» **Problem details**:
Return exactly the lines below, starting with the one that has "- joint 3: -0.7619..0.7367" and going on through the one that has "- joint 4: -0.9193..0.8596".

» **Supplied information**:
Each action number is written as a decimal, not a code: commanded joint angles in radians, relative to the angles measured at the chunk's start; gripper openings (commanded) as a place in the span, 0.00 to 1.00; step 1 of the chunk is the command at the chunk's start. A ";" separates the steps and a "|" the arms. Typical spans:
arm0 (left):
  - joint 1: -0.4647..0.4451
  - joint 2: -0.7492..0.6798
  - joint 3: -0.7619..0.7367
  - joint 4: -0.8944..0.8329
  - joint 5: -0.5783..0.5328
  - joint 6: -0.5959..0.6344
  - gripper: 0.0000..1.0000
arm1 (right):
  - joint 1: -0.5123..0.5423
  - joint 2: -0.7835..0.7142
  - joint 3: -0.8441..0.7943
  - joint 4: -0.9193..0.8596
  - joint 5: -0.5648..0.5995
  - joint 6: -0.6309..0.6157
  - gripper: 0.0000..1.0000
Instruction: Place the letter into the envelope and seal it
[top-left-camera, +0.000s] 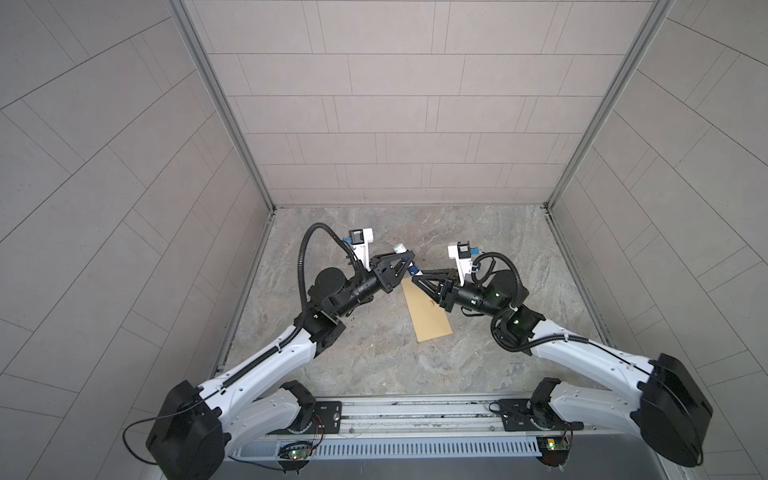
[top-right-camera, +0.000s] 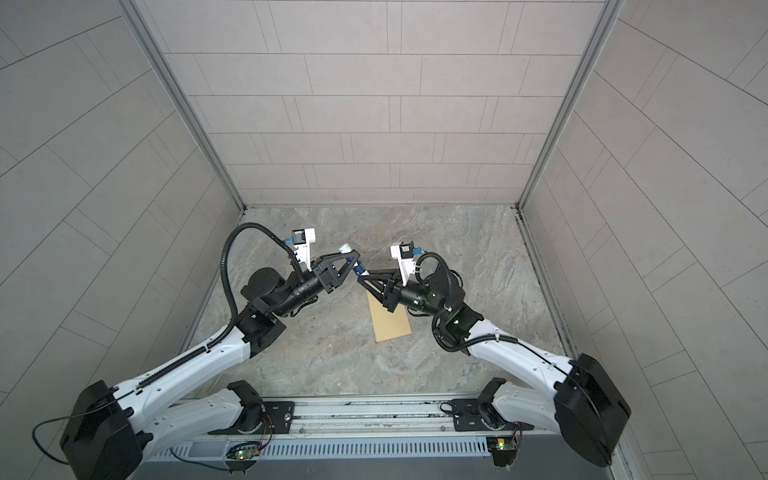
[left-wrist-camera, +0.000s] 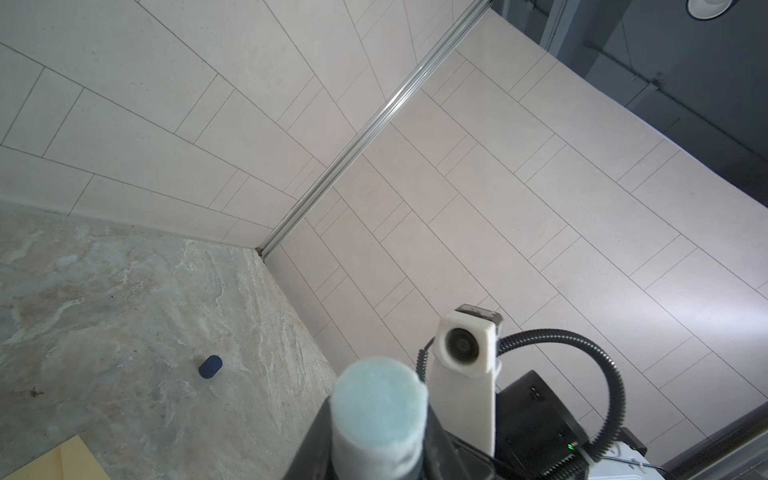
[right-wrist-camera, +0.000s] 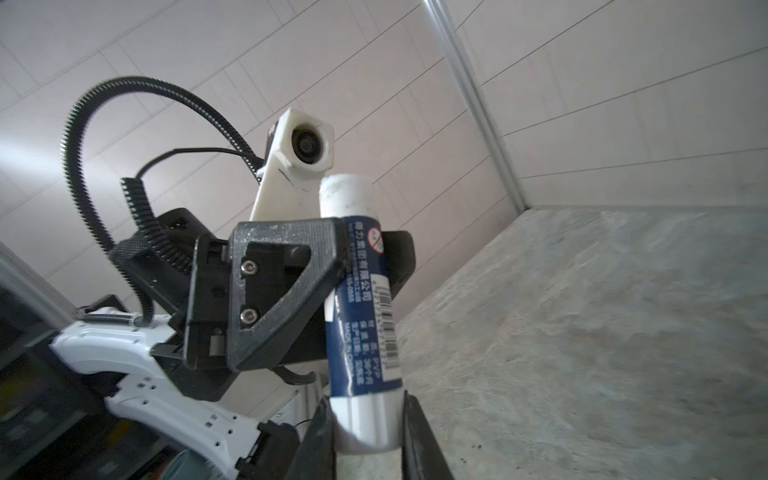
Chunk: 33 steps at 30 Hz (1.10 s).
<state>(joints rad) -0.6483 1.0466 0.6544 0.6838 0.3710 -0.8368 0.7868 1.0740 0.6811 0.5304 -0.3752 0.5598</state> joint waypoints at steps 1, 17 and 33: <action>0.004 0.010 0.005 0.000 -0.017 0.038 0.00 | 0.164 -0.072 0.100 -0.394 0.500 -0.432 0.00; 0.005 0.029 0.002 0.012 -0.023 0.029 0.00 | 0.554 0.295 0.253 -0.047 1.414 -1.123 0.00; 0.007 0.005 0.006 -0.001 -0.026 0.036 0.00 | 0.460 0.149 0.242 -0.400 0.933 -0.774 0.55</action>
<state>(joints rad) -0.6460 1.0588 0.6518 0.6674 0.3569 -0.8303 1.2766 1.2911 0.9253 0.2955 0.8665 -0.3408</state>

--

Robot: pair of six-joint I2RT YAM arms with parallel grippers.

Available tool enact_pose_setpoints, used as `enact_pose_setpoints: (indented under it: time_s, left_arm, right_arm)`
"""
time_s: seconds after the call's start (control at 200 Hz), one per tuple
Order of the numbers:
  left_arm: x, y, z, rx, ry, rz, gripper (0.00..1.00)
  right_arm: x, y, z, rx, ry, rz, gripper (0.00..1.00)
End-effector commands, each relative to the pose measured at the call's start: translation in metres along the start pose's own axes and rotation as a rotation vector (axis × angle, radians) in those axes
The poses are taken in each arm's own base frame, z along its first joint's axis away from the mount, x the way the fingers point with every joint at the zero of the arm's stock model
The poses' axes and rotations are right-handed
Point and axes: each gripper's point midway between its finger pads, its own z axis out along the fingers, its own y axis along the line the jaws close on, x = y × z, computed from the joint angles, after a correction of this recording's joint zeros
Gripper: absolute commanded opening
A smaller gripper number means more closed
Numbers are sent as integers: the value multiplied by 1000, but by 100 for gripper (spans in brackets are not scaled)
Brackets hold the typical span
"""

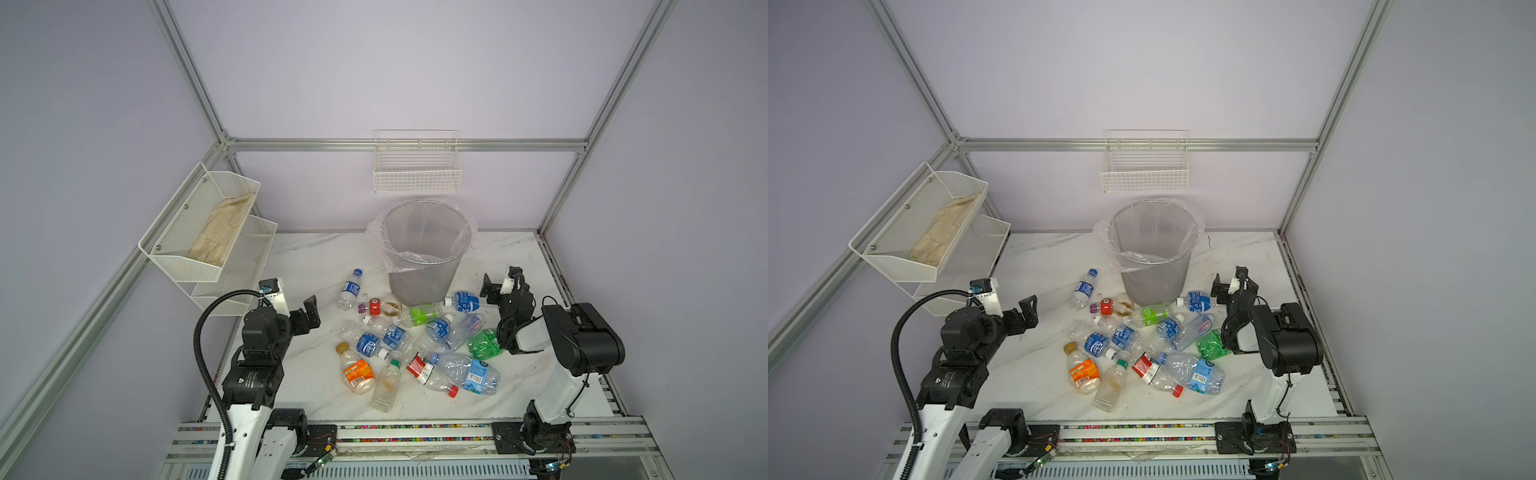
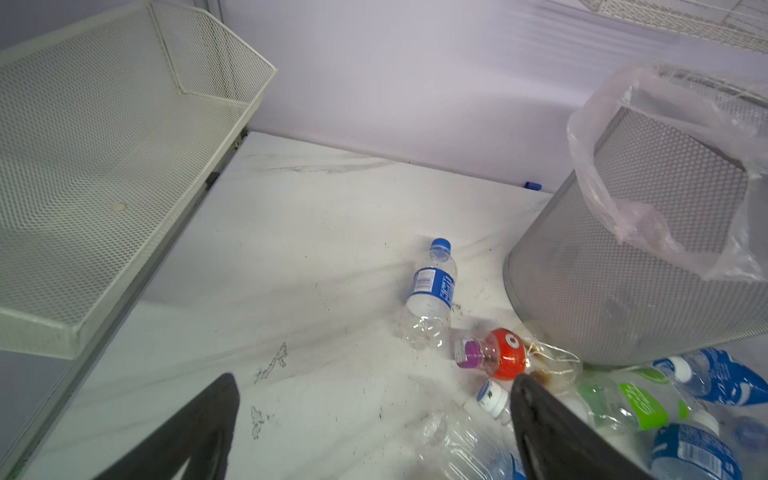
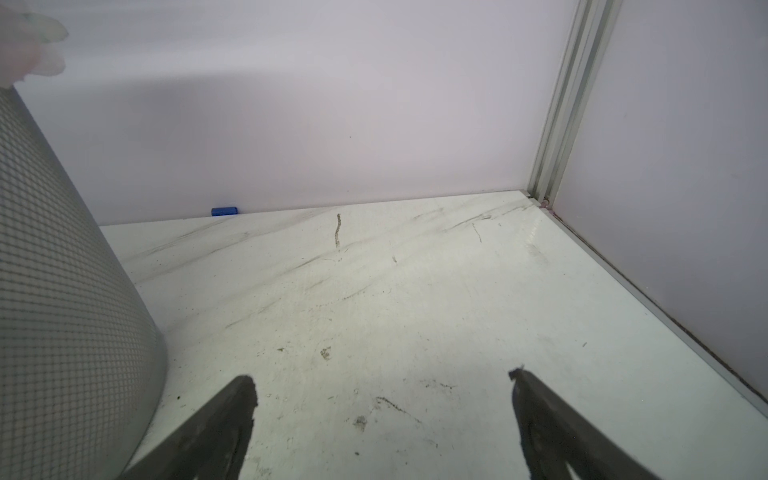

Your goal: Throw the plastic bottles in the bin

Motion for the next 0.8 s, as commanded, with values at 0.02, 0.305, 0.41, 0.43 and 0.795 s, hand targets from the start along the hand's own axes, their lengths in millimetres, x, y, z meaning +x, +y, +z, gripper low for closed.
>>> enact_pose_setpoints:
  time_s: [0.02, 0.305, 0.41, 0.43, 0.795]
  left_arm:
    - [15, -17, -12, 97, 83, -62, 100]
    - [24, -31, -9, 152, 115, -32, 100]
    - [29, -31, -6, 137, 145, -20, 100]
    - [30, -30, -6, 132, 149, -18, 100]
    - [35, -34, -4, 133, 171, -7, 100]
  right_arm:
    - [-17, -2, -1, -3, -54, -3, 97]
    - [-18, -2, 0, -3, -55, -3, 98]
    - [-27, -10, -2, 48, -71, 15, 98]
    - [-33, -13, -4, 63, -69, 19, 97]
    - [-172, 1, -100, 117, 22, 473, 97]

» **Result of the exercise**:
  - joint 3: -0.7619..0.7367
  - joint 4: -0.8944..0.8329
  - joint 5: -0.5783..0.5328
  - joint 6: -0.5959..0.6344
  - gripper: 0.0000..1.0000
arm1 (right):
  - joint 1: -0.5123..0.5423
  - joint 2: -0.7835..0.7142
  - joint 3: -0.8441..0.7943
  - joint 4: -0.9193..0.8596

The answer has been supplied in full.